Writing and kinship in the Argentine Fin de siglo, 1890-1910 : la familia Bunge
Pierce, Joseph Matthew, 1983-
MetadataShow full item record
My dissertation departs from the idea that horizontal kinship, in particular the sibling bond, has largely been overlooked by criticism of 19th century Argentine literature. Works on the foundational mid-century narratives concentrate on allegorical heterosexual unions, while those of the late century primarily deal with the failed marriages of naturalist fiction. I argue that in viewing the fictional family as a vertical, genealogical structure, these texts often fail to consider what Pierre Bourdieu calls "practical kinship". Also, in primarily focusing on the novel, they overlook the minor genres to which women were traditionally limited, such as pedagogical texts, as well as private or semi-private writing like the diary and the memoir, in which sibling relations are more prominent.

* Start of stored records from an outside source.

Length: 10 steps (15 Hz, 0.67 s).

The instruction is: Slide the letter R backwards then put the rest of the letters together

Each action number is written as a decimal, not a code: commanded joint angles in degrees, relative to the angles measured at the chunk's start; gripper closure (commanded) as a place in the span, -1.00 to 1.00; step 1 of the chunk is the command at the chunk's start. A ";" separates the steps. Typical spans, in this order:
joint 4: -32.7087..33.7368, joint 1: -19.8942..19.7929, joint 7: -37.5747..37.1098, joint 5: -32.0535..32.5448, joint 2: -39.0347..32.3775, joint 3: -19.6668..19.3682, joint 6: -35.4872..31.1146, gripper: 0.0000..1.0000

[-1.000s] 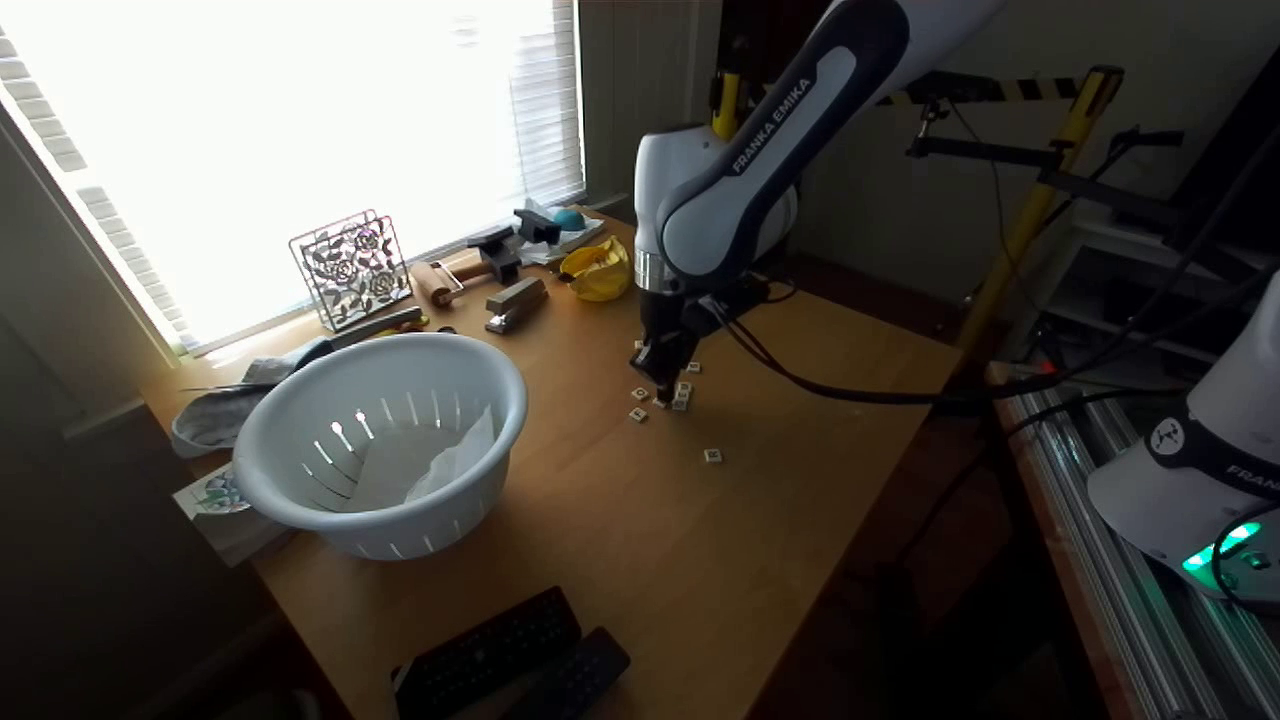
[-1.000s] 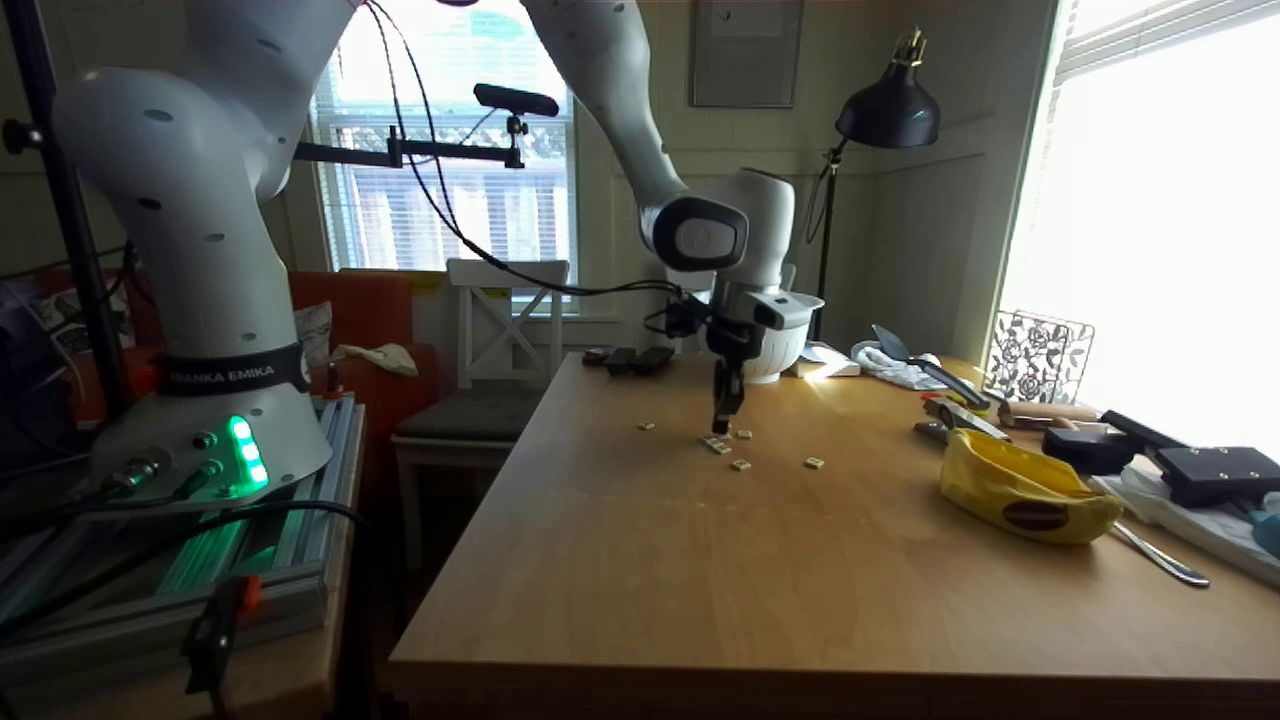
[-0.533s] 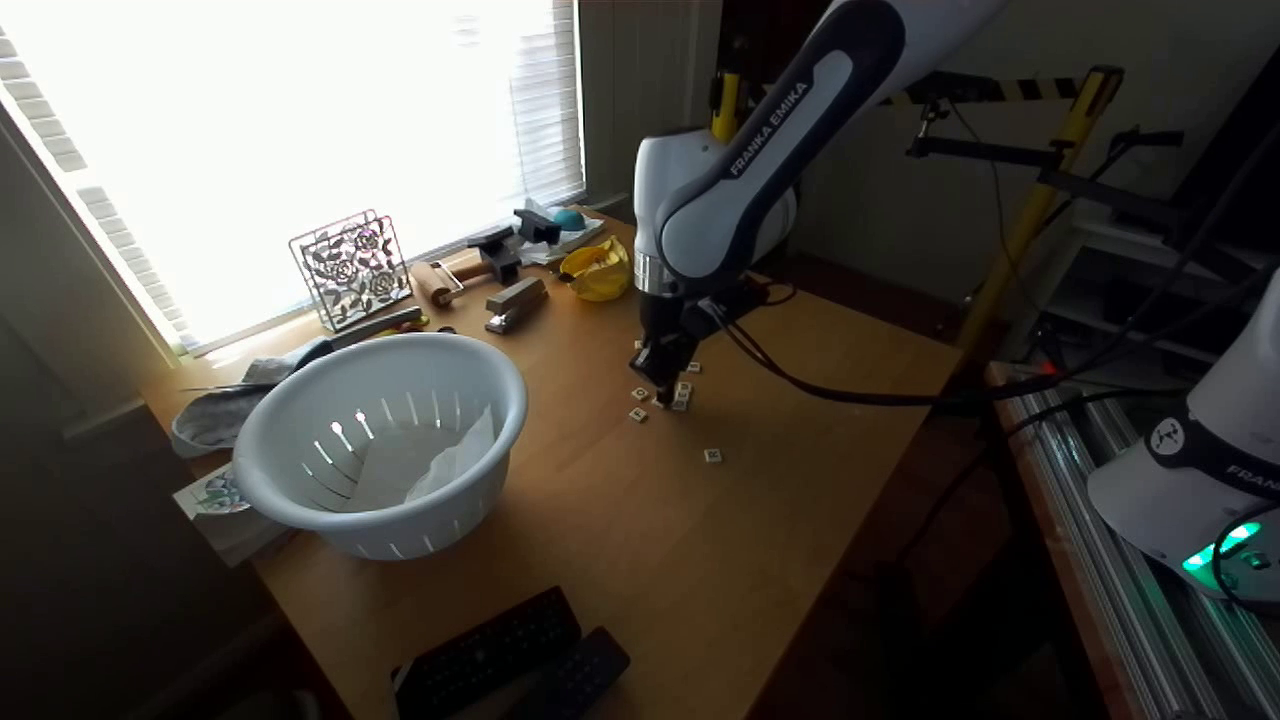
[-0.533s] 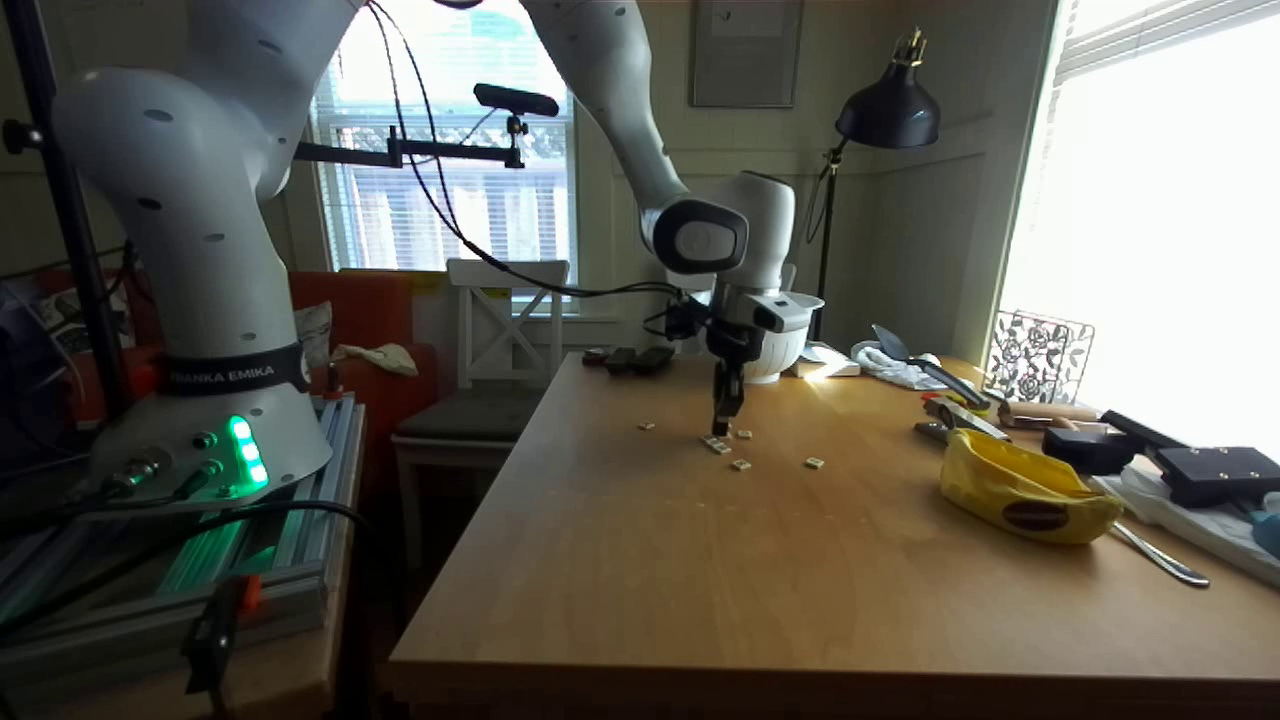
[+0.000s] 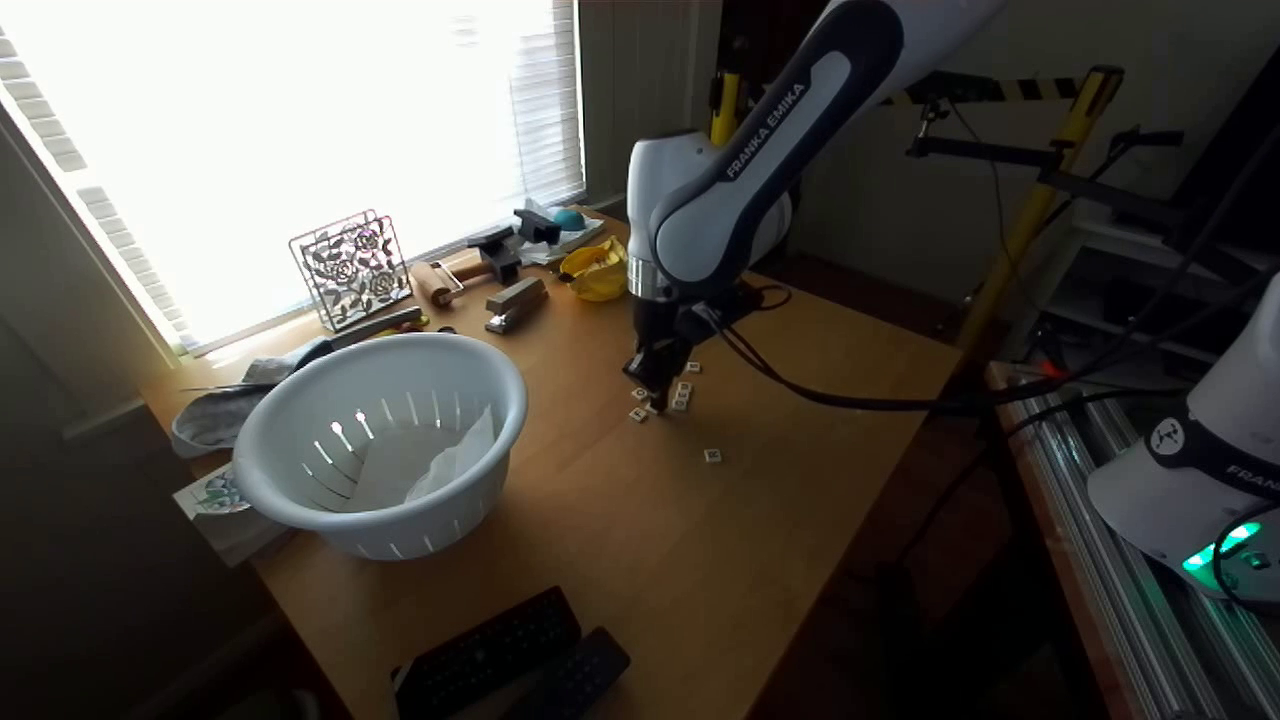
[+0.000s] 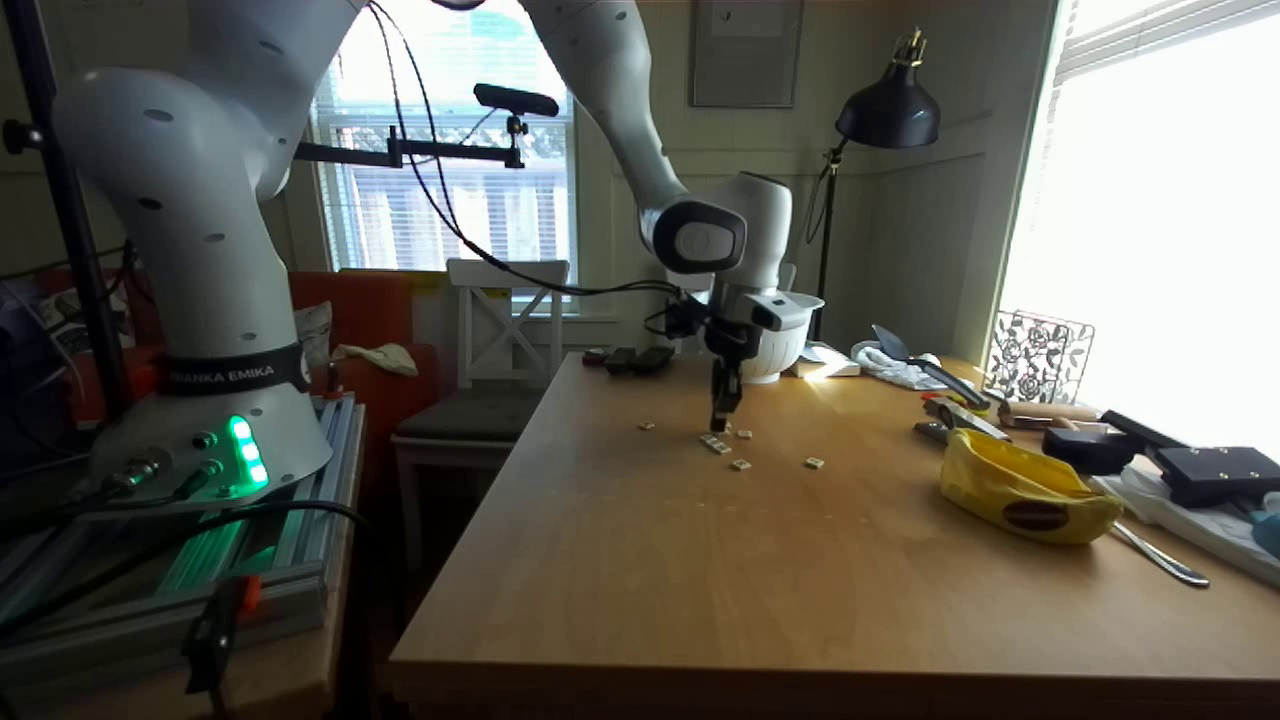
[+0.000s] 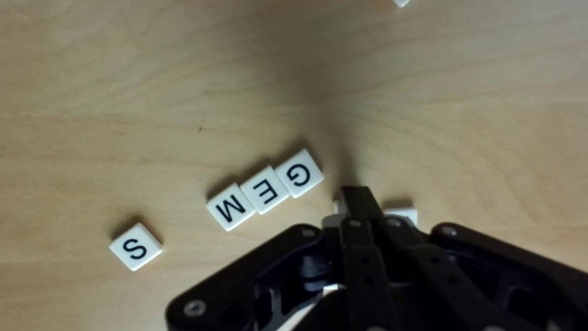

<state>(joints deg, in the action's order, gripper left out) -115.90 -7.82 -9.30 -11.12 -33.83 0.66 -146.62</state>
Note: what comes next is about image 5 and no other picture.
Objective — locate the white plastic colander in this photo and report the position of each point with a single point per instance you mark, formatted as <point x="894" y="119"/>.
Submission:
<point x="401" y="367"/>

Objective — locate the teal black tool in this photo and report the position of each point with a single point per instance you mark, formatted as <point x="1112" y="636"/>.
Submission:
<point x="563" y="222"/>

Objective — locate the yellow post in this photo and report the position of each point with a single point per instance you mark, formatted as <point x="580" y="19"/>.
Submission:
<point x="726" y="107"/>
<point x="1033" y="213"/>

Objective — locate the dark grey stapler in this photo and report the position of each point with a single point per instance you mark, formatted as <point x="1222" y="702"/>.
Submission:
<point x="512" y="305"/>

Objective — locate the yellow black striped bar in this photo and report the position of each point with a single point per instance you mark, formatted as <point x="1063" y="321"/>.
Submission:
<point x="1046" y="90"/>

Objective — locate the patterned paper pad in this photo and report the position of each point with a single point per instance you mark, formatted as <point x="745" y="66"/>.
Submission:
<point x="222" y="499"/>

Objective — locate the black white patterned cube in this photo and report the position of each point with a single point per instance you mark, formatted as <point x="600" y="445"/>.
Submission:
<point x="351" y="270"/>

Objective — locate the black camera on boom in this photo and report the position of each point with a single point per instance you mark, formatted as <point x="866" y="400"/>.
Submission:
<point x="962" y="85"/>

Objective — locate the white letter tile G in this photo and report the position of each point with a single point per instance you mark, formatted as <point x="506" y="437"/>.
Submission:
<point x="688" y="373"/>

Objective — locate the white shelf unit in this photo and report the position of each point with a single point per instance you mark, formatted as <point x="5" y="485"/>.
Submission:
<point x="1135" y="266"/>

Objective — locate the white letter tile E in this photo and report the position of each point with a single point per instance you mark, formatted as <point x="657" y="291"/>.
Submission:
<point x="685" y="386"/>

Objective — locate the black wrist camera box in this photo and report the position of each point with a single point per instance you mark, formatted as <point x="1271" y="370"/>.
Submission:
<point x="730" y="303"/>

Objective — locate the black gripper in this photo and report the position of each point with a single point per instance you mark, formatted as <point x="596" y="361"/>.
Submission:
<point x="664" y="325"/>

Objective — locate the black electronic device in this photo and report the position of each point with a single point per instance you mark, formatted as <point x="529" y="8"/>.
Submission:
<point x="495" y="652"/>

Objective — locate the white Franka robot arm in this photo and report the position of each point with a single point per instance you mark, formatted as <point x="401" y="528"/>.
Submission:
<point x="745" y="185"/>

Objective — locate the yellow bowl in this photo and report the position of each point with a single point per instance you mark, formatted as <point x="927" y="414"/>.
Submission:
<point x="594" y="278"/>

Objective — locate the white letter tile R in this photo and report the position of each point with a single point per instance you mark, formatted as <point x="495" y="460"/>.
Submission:
<point x="714" y="456"/>

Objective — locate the grey cloth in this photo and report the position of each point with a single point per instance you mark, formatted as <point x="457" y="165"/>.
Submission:
<point x="222" y="414"/>

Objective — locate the aluminium rail frame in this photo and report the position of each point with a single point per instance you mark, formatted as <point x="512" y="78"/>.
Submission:
<point x="1121" y="587"/>

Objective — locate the white letter tile M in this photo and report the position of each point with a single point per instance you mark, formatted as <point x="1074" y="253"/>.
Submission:
<point x="681" y="398"/>

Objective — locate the black clamp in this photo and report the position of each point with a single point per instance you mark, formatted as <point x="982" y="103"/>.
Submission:
<point x="501" y="249"/>

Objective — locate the white window blind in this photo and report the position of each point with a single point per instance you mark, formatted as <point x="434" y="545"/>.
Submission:
<point x="546" y="107"/>

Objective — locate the small white letter tile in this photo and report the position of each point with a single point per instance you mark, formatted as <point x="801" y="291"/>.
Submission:
<point x="636" y="414"/>

This project, in contrast, takes a politically engaged, socially influential family of writers, rather than a fictional representation, as the framework for analyzing the social, cultural, and political shifts of the turn of the century in Argentina (1890-1910). Focusing on the work of two proto-feminist sisters, Delfina and Julia Bunge, and a closeted homosexual brother, Carlos Octavio Bunge, I study the dynamic relationship between these siblings, reading a wide range of their public and private texts. In dialogue with naturalist novelists and positivist essay writers, la familia Bunge challenges the conventional view that the upper class saw the traditional criollo family unit as the last bastion of stability in the face of sexual and class "inversion" by themselves questioning normative gender roles, complicating compulsory heterosexuality, and performing the gaps in the hegemonic division of public and private space. I analyze siblinghood as a dynamic actor in shaping the literature, culture, and politics of the turn of the century, underscoring the role of relational subjectivities in forming notions of gender, sexuality, citizenship, and mutual intelligibility.